→ Stored data
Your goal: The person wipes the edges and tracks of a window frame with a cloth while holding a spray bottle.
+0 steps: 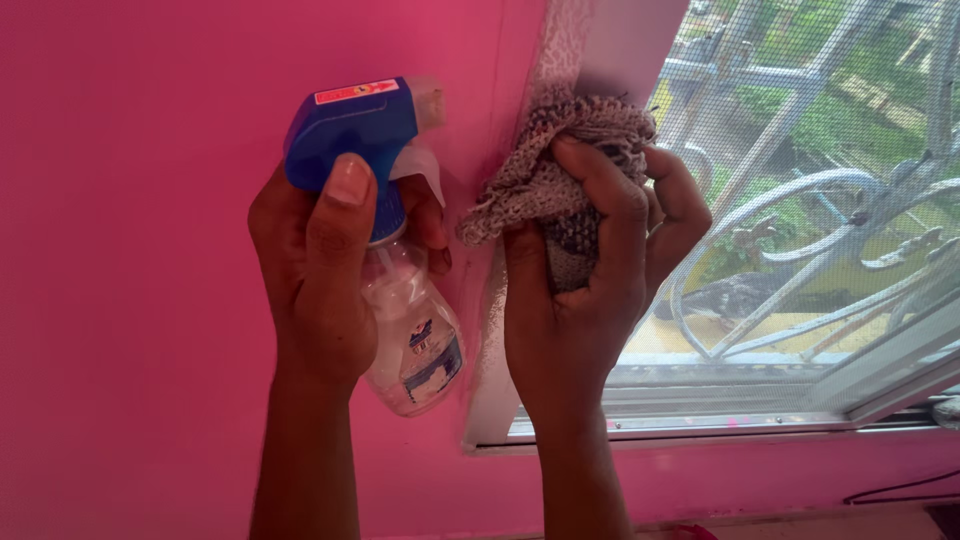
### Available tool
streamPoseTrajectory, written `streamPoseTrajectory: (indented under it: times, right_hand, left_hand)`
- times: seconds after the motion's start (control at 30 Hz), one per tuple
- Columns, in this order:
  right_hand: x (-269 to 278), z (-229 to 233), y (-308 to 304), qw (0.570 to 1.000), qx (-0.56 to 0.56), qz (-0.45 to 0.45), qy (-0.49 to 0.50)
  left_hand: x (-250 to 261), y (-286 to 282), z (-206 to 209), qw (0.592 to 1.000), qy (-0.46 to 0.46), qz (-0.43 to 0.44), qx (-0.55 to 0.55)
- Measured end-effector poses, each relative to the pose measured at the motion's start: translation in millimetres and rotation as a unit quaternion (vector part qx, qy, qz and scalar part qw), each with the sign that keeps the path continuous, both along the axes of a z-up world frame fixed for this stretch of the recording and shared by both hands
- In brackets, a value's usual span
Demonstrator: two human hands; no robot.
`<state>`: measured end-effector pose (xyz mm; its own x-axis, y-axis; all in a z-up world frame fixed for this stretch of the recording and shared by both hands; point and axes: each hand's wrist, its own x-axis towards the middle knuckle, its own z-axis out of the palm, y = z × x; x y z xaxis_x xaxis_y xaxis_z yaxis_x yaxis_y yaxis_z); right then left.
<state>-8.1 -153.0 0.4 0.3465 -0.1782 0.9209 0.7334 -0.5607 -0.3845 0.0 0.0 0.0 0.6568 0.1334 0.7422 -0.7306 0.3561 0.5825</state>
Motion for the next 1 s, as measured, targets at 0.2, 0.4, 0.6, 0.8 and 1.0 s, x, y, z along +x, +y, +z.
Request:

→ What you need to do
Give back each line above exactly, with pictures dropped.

→ Answer
Your goal: The person wipes the edges and tracks of a window frame with a cloth while holding a spray bottle.
+0 steps: 
### Available tool
streamPoseTrajectory, written `streamPoseTrajectory: (indented under it: times, right_hand, left_hand)`
- times: seconds after the motion's start (control at 30 Hz), one per tuple
- Columns, in this order:
  right_hand: x (-269 to 278), z (-229 to 233), y (-308 to 304), qw (0.570 to 1.000), qx (-0.56 to 0.56), qz (-0.45 to 0.45), qy (-0.49 to 0.50)
  left_hand: x (-250 to 261), y (-286 to 282), z (-206 to 209), qw (0.592 to 1.000), qy (-0.46 to 0.46), qz (-0.43 to 0.44), qx (-0.55 to 0.55)
- Measured end-effector poses, each relative to the pose measured at the motion's start: translation in millimetres and rotation as a unit quaternion (vector part qx, qy, qz and scalar part qw), each with the sign that keeps the path continuous, both along the axes of a z-up world frame fixed for this stretch of the recording and shared by both hands
- In brackets, a value's usual span
Demonstrator: two human hands; no robot.
`<state>`: measured end-effector pose (xyz mm; its own x-axis, y-axis; all in a z-up world frame fixed for this stretch of the recording and shared by both hands; point and axes: each hand's wrist, its own x-axis towards the middle knuckle, its own z-axis out of the palm, y = z × x; x y z xaxis_x xaxis_y xaxis_z yaxis_x yaxis_y yaxis_z); right then left.
<state>-8.1 -153.0 0.4 0.3465 -0.1782 0.9209 0.7334 -0.5607 -0.3845 0.0 0.0 0.0 0.6568 0.1334 0.7422 -0.7306 0.3561 0.5825</state>
Motion for the next 1 s, as measured, targets at 0.2, 0.4, 0.6, 0.8 and 1.0 s, x, y, z along +x, +y, +z.
Request:

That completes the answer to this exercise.